Art. 7.Rekening houdend met de behoeften van de dienst en met het aantal uren of lessen van de opleiding vermeld op het getuigschrift van regelmatige inschrijving, kan desgevallend een planning voor de dienstvrijstelling of het opleidingsverlof opgelegd worden. De planning gebeurt, na raadpleging van de verantwoordelijke ambtenaar onder wiens bevoegdheid het personeelslid valt en van het personeelslid zelf, door de verantwoordelijke ambtenaar van de personeelsdienst.

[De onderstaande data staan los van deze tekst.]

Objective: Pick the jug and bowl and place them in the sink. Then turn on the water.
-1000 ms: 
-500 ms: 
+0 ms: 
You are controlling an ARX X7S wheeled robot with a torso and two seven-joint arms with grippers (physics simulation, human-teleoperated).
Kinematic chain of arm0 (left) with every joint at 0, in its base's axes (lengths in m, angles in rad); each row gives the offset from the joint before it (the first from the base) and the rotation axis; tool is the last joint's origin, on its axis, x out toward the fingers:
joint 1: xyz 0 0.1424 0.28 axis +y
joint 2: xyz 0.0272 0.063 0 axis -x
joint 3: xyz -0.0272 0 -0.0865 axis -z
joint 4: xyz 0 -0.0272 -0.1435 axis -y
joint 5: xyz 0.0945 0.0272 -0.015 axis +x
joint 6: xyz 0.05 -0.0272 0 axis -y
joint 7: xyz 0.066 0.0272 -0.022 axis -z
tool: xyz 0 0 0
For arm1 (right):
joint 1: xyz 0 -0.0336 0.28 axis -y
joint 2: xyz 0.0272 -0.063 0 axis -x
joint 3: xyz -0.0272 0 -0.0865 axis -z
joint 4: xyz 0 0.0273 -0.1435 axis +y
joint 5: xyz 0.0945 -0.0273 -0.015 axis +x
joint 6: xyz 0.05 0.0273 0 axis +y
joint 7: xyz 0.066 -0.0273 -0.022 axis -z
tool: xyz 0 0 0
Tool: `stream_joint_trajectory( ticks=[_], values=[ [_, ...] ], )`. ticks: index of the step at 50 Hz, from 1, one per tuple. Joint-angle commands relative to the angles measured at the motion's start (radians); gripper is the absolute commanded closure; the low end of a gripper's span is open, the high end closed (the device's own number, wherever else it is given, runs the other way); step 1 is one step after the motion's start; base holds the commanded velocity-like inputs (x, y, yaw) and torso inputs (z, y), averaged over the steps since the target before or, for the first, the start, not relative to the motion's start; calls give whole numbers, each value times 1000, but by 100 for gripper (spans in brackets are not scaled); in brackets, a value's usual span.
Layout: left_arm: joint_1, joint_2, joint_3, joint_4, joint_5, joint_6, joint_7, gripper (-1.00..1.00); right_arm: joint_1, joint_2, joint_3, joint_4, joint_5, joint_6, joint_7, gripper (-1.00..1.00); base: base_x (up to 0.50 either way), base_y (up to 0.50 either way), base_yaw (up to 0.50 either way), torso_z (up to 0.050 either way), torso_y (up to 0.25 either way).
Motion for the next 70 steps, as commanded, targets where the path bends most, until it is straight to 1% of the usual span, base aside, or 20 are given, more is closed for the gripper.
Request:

De planning mag geen afbreuk doen aan het recht van het personeelslid om gebruik te maken van de totaliteit van de dienstvrijstelling of het opleidingsverlof waarop het aanspraak kan maken en evenmin aan zijn recht om ervan gebruik te maken om zich naar de opleiding te begeven, ze bij te wonen en desgevallend om na de opleiding terug te keren naar het werk en om deel te nemen aan de examens.

Art. 8.Het personeelslid dat een opleidingsverlof geniet, kan voor die opleiding geen aanspraak maken op de vergoeding van sociale promotie, bedoeld bij artikel 5 van het koninklijk besluit van 21 augustus 1970 betreffende de toekenning van verlof en van een vergoeding van sociale promotie aan sommige categorieën van het door de Staat bezoldigd personeel.

Voor eenzelfde opleiding kan het opleidingsverlof evenmin gecumuleerd worden met de dienstvrijstelling.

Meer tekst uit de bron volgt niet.